--- START ---
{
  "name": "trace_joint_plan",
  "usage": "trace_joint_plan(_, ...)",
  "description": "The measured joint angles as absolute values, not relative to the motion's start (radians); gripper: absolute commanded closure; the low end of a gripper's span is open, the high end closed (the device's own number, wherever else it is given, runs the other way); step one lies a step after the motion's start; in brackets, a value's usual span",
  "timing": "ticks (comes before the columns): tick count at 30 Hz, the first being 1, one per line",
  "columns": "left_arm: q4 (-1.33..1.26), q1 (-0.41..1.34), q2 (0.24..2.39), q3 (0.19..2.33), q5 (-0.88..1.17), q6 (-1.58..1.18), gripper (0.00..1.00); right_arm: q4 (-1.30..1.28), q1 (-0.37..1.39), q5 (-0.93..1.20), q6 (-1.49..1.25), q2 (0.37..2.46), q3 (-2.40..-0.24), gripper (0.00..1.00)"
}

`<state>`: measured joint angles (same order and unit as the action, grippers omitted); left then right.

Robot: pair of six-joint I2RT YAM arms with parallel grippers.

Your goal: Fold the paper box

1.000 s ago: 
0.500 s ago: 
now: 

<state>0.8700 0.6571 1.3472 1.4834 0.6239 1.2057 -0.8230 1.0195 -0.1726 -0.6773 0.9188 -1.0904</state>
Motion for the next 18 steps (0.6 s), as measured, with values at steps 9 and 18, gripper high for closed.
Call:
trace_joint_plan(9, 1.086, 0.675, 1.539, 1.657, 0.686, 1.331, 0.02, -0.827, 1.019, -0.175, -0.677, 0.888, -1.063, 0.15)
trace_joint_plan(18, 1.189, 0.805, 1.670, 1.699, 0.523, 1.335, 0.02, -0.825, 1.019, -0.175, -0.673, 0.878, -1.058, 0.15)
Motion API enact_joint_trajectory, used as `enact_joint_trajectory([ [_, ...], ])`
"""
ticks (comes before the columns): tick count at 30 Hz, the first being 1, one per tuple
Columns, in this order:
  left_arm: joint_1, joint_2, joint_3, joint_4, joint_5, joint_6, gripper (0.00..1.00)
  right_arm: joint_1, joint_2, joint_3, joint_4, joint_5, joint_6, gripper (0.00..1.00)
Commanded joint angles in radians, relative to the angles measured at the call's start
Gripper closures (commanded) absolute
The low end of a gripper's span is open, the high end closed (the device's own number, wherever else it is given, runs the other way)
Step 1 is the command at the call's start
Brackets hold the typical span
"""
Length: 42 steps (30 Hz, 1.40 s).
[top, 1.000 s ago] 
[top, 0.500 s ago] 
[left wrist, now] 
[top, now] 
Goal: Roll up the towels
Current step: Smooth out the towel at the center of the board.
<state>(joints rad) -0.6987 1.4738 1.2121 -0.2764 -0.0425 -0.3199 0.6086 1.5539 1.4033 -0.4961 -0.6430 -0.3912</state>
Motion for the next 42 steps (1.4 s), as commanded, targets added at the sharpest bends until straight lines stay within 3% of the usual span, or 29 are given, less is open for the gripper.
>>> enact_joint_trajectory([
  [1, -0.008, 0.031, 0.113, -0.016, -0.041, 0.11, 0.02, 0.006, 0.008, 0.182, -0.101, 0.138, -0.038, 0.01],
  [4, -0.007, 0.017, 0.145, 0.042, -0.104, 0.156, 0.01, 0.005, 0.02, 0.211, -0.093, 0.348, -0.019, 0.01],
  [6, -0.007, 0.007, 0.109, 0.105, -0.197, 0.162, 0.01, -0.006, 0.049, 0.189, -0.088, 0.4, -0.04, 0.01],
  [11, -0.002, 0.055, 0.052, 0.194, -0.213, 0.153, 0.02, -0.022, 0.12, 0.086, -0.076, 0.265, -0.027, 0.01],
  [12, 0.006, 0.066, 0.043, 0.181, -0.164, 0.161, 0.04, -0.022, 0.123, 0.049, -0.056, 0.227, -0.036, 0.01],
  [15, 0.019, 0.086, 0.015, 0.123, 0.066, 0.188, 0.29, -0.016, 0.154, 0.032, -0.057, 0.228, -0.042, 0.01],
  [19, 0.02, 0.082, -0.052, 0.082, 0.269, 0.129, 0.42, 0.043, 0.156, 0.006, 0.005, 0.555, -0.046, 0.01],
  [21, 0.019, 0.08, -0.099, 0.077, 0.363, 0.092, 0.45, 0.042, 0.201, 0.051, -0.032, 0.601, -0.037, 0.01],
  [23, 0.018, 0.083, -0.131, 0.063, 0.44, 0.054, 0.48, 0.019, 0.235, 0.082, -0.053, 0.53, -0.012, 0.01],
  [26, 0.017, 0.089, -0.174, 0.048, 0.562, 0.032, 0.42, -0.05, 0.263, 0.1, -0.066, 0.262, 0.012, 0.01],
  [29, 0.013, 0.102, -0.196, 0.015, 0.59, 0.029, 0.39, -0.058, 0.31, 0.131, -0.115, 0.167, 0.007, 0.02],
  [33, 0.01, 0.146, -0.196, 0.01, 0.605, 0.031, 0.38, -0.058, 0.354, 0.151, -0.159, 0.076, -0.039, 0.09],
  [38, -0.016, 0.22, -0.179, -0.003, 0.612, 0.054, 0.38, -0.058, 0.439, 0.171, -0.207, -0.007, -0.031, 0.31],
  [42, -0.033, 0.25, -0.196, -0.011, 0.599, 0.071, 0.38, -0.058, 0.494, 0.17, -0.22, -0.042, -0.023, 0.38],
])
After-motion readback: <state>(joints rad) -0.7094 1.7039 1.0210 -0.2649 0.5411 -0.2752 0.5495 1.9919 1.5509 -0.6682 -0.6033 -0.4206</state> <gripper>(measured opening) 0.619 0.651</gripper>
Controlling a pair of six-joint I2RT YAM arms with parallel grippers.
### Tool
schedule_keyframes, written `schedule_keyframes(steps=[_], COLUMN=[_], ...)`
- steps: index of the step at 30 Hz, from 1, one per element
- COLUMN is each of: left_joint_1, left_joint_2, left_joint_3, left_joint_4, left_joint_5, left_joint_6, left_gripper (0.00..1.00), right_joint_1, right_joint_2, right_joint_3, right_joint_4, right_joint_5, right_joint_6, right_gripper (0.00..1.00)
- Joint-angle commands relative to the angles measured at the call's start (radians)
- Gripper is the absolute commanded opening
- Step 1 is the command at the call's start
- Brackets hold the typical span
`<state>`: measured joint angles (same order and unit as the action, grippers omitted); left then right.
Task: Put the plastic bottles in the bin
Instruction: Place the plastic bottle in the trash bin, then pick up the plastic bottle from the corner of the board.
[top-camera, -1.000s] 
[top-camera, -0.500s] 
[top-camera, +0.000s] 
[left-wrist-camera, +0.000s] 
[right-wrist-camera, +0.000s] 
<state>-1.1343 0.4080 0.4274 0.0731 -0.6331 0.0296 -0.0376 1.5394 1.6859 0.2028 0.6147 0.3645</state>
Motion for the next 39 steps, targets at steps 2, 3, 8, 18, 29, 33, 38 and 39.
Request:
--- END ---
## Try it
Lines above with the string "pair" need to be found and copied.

## Worked solution
Robot: pair of six-joint I2RT YAM arms with parallel grippers.
Controlling a pair of six-joint I2RT YAM arms with parallel grippers.

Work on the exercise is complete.